Data extracted from a collection

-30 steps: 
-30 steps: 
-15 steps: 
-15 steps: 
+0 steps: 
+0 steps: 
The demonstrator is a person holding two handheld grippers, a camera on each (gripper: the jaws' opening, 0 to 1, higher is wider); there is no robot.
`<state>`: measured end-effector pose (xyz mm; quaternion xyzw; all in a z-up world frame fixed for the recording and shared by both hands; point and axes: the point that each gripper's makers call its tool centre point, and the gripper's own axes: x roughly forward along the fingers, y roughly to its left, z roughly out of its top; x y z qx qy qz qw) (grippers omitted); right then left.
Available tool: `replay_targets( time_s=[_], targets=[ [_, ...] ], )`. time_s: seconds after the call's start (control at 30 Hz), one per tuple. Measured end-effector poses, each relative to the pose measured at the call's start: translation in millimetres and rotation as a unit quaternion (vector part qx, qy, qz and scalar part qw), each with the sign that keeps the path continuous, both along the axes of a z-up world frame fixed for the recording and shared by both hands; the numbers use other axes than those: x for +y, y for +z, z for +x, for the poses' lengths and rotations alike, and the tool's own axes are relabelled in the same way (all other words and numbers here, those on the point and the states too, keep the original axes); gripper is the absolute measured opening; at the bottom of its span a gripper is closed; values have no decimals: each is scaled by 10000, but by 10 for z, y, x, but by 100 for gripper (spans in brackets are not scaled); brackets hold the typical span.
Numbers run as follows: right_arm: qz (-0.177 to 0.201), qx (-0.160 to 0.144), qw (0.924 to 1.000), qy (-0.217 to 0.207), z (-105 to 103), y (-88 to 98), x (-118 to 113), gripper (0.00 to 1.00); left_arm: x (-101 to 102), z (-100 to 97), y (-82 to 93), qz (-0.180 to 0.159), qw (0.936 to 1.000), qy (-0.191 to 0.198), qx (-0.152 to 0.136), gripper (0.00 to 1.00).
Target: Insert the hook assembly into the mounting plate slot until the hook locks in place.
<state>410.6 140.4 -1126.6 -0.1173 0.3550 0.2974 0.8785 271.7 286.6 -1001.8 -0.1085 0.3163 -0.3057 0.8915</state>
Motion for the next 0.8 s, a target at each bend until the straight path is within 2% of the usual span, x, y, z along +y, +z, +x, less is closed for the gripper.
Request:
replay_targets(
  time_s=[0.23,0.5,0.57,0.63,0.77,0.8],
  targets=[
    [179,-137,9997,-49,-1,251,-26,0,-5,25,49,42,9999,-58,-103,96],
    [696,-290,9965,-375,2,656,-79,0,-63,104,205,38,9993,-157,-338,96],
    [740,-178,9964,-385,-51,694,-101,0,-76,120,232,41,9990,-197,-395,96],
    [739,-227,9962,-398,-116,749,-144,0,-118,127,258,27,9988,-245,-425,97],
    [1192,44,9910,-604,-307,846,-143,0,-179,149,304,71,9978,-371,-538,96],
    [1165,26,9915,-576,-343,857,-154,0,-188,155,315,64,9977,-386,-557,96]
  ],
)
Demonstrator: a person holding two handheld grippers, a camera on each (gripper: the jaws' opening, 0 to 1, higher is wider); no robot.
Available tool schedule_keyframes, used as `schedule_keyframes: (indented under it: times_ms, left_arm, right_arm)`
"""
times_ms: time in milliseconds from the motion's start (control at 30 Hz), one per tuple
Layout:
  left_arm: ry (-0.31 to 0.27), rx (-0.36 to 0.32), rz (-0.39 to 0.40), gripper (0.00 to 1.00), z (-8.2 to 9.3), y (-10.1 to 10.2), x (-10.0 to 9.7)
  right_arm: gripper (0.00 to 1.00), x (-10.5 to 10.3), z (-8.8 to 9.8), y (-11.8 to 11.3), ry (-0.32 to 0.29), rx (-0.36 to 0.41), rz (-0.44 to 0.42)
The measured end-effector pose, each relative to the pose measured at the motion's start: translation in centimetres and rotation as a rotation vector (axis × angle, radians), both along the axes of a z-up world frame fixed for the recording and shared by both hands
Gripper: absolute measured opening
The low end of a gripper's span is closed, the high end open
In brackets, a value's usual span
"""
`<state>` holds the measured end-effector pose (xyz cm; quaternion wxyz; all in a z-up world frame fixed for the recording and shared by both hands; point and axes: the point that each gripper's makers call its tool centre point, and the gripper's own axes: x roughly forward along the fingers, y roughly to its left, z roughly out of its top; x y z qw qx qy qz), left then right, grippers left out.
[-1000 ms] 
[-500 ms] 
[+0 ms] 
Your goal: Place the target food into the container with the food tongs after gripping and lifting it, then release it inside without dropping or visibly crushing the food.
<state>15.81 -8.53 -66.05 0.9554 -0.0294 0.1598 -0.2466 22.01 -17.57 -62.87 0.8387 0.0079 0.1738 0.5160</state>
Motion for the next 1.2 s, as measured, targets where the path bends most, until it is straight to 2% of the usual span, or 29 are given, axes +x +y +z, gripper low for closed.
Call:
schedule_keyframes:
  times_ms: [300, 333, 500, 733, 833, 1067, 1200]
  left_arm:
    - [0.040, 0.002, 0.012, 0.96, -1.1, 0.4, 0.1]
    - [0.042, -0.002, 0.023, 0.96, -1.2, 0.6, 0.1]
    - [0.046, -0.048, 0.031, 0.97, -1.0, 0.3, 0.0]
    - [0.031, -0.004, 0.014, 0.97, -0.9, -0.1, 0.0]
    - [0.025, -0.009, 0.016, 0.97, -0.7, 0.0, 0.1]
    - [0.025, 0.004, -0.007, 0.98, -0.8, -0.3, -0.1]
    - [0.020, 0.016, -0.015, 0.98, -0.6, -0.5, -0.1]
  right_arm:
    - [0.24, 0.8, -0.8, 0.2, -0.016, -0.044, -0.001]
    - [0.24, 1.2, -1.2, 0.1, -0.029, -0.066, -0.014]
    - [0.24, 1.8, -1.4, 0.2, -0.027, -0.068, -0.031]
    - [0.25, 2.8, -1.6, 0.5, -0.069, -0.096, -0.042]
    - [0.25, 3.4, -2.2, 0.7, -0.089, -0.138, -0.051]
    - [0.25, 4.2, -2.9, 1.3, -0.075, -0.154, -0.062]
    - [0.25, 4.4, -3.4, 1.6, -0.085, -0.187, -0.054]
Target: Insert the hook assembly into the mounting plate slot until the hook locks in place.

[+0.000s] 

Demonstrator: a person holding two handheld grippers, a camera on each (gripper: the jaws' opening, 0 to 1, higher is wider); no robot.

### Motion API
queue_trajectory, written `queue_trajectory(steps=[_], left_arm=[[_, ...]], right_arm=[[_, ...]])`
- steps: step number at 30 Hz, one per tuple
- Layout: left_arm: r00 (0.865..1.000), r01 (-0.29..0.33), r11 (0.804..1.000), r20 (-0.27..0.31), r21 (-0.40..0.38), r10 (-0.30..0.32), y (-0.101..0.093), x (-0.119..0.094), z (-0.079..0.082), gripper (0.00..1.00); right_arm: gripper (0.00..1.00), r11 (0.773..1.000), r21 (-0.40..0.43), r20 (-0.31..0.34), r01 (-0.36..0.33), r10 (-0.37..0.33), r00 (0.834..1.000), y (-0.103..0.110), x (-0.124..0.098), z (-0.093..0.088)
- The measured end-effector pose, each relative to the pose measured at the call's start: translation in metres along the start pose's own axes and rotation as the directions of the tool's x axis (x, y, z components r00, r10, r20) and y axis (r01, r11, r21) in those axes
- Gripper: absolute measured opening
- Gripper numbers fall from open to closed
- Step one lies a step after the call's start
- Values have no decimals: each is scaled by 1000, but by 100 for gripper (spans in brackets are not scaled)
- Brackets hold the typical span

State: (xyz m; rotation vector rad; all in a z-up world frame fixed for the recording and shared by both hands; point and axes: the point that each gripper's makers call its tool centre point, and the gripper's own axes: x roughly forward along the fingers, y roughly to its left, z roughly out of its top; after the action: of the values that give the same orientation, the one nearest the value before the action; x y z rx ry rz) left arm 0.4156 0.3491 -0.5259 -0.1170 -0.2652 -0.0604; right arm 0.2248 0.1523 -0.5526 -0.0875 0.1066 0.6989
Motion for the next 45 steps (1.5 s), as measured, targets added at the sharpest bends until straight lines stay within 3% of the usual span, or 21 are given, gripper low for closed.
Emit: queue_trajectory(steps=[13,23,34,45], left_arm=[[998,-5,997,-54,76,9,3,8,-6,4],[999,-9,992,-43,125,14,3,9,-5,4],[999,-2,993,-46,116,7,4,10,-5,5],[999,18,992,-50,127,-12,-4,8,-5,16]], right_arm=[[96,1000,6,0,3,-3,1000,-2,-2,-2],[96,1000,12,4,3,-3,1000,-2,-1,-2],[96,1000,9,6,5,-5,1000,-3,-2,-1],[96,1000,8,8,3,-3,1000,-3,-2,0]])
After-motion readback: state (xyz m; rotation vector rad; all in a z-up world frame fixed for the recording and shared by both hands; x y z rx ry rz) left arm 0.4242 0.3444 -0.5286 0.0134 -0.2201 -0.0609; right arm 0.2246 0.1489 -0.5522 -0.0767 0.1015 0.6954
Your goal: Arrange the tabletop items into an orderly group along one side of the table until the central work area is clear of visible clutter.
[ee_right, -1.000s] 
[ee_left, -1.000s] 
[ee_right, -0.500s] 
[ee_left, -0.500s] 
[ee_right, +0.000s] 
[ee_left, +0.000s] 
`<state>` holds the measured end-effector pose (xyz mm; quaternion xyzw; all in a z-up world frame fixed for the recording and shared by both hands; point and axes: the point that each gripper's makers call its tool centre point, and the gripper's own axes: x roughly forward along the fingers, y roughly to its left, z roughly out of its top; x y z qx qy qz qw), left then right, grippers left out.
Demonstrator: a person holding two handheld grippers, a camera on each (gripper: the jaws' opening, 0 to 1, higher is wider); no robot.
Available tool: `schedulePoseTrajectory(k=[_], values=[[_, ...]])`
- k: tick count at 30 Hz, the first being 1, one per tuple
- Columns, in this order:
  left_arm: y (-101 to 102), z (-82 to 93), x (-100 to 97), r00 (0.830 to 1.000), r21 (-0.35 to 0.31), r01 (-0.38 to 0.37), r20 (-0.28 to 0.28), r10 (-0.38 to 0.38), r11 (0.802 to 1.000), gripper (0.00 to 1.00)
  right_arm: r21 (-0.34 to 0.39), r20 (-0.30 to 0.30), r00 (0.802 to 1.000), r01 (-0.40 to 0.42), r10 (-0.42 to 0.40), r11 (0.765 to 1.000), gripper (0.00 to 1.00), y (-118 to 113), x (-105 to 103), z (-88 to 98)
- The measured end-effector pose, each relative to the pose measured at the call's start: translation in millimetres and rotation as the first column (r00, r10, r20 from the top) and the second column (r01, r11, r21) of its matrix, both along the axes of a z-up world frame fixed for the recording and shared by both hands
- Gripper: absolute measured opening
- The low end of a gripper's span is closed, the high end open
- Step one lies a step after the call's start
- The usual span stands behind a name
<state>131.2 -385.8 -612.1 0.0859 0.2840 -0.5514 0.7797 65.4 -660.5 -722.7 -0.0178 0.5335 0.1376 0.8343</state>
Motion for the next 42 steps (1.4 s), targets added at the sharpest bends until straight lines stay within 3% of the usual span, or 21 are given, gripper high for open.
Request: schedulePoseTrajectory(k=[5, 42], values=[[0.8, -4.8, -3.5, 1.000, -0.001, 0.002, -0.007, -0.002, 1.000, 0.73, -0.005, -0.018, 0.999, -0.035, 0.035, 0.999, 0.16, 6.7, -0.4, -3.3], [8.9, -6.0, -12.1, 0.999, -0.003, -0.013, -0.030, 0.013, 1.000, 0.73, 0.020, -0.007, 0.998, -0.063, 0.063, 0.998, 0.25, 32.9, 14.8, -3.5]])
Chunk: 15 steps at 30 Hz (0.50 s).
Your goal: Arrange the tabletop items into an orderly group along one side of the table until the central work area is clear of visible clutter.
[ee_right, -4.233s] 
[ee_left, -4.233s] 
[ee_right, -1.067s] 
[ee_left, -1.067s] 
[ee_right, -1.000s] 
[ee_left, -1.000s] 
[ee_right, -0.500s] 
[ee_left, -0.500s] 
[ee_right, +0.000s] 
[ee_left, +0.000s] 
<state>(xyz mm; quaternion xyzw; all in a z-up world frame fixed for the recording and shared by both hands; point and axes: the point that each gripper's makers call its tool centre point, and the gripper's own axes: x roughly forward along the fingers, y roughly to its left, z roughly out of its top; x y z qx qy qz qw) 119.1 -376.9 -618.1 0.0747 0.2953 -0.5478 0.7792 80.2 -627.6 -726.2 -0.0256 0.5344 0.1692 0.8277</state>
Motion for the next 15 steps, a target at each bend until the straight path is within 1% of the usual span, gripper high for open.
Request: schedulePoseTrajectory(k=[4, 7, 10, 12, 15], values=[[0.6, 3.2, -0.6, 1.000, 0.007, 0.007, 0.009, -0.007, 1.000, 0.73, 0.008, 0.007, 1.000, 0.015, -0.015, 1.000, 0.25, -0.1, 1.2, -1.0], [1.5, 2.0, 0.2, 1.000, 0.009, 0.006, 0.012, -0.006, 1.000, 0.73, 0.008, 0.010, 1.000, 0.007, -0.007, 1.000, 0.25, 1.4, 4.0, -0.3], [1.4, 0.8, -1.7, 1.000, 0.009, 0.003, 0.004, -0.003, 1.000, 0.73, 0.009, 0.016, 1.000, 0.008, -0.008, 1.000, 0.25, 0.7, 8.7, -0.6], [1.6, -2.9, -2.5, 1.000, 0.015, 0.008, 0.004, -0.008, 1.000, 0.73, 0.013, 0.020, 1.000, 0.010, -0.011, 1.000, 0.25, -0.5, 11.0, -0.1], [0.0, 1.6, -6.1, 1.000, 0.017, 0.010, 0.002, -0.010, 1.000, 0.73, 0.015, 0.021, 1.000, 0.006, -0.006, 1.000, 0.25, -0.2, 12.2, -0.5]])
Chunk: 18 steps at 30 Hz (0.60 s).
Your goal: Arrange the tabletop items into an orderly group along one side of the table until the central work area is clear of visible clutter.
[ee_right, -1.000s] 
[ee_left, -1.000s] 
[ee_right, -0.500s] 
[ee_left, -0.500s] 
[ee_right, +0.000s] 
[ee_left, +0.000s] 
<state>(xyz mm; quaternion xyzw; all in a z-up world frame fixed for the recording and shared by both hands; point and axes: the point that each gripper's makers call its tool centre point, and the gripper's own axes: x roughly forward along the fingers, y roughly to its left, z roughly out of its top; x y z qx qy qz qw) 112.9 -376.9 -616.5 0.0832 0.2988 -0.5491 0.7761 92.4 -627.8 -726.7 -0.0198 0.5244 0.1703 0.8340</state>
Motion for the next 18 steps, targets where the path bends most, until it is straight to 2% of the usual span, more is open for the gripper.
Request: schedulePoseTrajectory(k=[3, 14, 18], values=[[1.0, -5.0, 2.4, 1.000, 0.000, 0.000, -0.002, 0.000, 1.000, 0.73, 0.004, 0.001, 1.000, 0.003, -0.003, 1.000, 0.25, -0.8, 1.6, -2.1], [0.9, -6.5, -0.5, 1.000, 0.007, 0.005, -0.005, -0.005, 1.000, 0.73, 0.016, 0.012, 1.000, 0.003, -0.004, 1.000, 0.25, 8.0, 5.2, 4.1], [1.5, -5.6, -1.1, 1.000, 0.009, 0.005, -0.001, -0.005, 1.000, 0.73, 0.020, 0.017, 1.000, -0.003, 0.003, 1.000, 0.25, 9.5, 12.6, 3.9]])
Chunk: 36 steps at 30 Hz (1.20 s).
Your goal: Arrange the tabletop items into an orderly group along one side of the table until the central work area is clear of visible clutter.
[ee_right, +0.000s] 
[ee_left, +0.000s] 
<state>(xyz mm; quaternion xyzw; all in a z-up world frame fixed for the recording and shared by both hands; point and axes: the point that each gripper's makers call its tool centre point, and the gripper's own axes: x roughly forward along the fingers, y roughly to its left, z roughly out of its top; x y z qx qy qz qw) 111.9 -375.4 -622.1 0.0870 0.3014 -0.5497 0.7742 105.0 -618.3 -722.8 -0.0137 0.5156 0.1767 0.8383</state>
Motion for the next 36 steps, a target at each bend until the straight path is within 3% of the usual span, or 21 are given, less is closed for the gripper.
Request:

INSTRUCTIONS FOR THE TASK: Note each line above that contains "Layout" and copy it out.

SOLUTION BELOW:
Layout:
- Layout: left_arm: r00 (0.865..1.000), r01 (-0.29..0.33), r11 (0.804..1.000), r20 (-0.27..0.31), r21 (-0.40..0.38), r10 (-0.30..0.32), y (-0.101..0.093), x (-0.119..0.094), z (-0.079..0.082), gripper (0.00..1.00); right_arm: gripper (0.00..1.00), r11 (0.773..1.000), r21 (-0.40..0.43), r20 (-0.31..0.34), r01 (-0.36..0.33), r10 (-0.37..0.33), r00 (0.834..1.000), y (-0.103..0.110), x (-0.124..0.098), z (-0.093..0.088)

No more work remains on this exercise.